Whilst it doesn’t seem long since we were shoving all things thick and warm to the back of our wardrobes in favour of all things skinny and mini, autumn is well and truly here and it is time to gear up for the big freeze of 2011.

Snuggling up in style doesn’t have to be a fashion-lovers worst nightmare though, especially considering fur is the headlining act this Fall/Winter. Seen on bags, hats, coats and a vast proportion of the runway outfits this season, it is hard to fault this winter-loving material; it is warm, comfortable and most importantly, incredibly sexy.

However, it also has a habit of leading many women into becoming werewolf-impersonating fashion victims. Therefore, Label Style has come up with the essential guide to wearing fur to ensure that this isn’t the case for the Loughborough Campus.

Fake for the Animal’s Sake

As gorgeous as real fur can look (Victoria Beckham and Naomi Campbell have been only to keen to prove this in recent years), the bottom line is that it is incredibly un-ethical. To make a fur coat, it requires:

10 – 12 beavers
10 – 15 wolves or coyotes
12 – 15 lynx
15 – 20 foxes
27 – 30 racoons
60 – 80 minks
60 – 100 squirrels

There is actually no reliable information on how many rabbits are killed annually for their fur across the globe, however 48 million animals are killed for their fur in total worldwide.

Furthermore, the majority of animals that are slaughtered for their fur are kept in cages where they often develop behavioural abnormalities induced by stress. This is only made worse by the inhumane causes of death such as gassing, neck breaking and anal electrocution.

The Humane Society of the United States investigated the widespread slaughter of domestic animals such as cat and dogs for the manufacturing of clothes and accessories in 1998, and found that the cats were strangled with wire nooses whilst the dogs were bludgeoned or bled to death.

For more information on this, go to: www.infurmation.com

On the Cheap

If the facts about real fur aren’t disgusting enough to put you off wearing it for life, then perhaps the price tag will. A rabbit-lined wool coat by Alexander McQueen is currently retailing at £3,995 whilst a 3.1 Phillip Lim Lynus rabbit iPad case costs £695. 

The student solution? Enter the godsend that is… faux fur.

Cheaper to produce, sell and infinitely more humane, garments are often made from synthetically produced fibres which are most commonly acrylic based.

With modern technology, faux fur can now replicate the quality of real fur in longhaired, plush, shaggy, animal print and short haired designs. If it is a good-quality product, it is generally difficult to distinguish between faux and real due to the painstaking quality of the manufacturing process.

This doesn’t mean it has to look cheap though, and it is possible to find good quality pieces in Topshop, River Island and ASOS to name but a few. Topshop’s coat buyer, Jenny Powell, claims that “fur just has to be sexy this season”.

In the Know

When looking for a fake fur item, make sure you check the label first to check what the cleaning instructions require.
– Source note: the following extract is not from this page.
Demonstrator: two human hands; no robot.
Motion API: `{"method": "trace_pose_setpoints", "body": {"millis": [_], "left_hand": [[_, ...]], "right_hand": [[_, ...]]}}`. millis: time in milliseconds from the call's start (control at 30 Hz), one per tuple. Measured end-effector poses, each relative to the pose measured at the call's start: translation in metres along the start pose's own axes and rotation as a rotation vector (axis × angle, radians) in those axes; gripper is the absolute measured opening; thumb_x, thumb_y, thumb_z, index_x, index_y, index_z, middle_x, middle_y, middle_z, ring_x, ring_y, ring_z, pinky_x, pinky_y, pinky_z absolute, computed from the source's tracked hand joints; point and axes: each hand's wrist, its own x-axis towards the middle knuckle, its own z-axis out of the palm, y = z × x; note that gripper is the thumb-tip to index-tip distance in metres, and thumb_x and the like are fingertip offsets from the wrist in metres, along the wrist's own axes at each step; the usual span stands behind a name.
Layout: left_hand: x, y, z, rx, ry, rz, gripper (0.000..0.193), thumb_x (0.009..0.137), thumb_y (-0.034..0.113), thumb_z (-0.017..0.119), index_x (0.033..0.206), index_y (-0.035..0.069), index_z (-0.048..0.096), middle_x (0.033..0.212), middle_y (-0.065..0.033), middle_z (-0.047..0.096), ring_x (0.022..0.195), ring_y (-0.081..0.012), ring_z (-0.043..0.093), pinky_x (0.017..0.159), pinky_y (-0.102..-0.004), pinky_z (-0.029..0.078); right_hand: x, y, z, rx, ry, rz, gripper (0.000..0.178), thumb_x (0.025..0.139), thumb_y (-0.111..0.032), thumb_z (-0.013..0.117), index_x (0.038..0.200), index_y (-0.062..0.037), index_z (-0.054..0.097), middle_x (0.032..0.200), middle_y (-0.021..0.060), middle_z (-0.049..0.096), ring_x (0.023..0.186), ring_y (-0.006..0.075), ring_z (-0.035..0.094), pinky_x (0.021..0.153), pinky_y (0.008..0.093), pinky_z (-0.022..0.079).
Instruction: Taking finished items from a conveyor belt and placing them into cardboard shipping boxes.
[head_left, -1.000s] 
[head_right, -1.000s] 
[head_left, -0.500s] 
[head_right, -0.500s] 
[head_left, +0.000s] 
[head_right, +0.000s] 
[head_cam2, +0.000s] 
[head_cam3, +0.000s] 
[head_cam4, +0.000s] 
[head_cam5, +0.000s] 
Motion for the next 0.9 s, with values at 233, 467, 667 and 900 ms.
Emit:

Generally, it is best to leave cleaning faux fur to the professionals; if worn regularly, send your beloved garment to the dry-cleaners every six to eight weeks. To keep it looking bright, dry cleaners often use a special texture solvent on faux fur.

To keep your faux fur garment in good condition, don’t get it wet and avoid friction. The contact with water will permanently damage the fabric fibres whilst the friction will permanently wear away the material. If you want to keep it in good condition, gently brush it with a soft clothes brush in the direction of the fur once a week.

Don’t Get Caught Out

Try to avoid brightly coloured fur, unless of course you want to resemble Cruella Deville at a carnival. Instead, stick to simple and subtle traditional colours that will remain timeless and classic.

It is always a good idea to check whether the fur is woven or knitted on. Although knitting the faux fur onto the garment is cheaper, it is often more susceptible to distortion and shedding, making woven the best way to go.

Make sure you feel the fur; as simple as it sounds, the more the faux fur feels like stroking an animal, the better quality it is likely to be. Only you will know which you like and how it makes you feel. Fur should be inspiring and sexy, so use your intuition when buying.

Most importantly, shop around. There are a lot of faux fur products on the market at the moment seeing as it is one of the biggest trends for Fall/Winter ’11. It is always a good idea to see what is out there, and explore the difficult textures and qualities within your budget.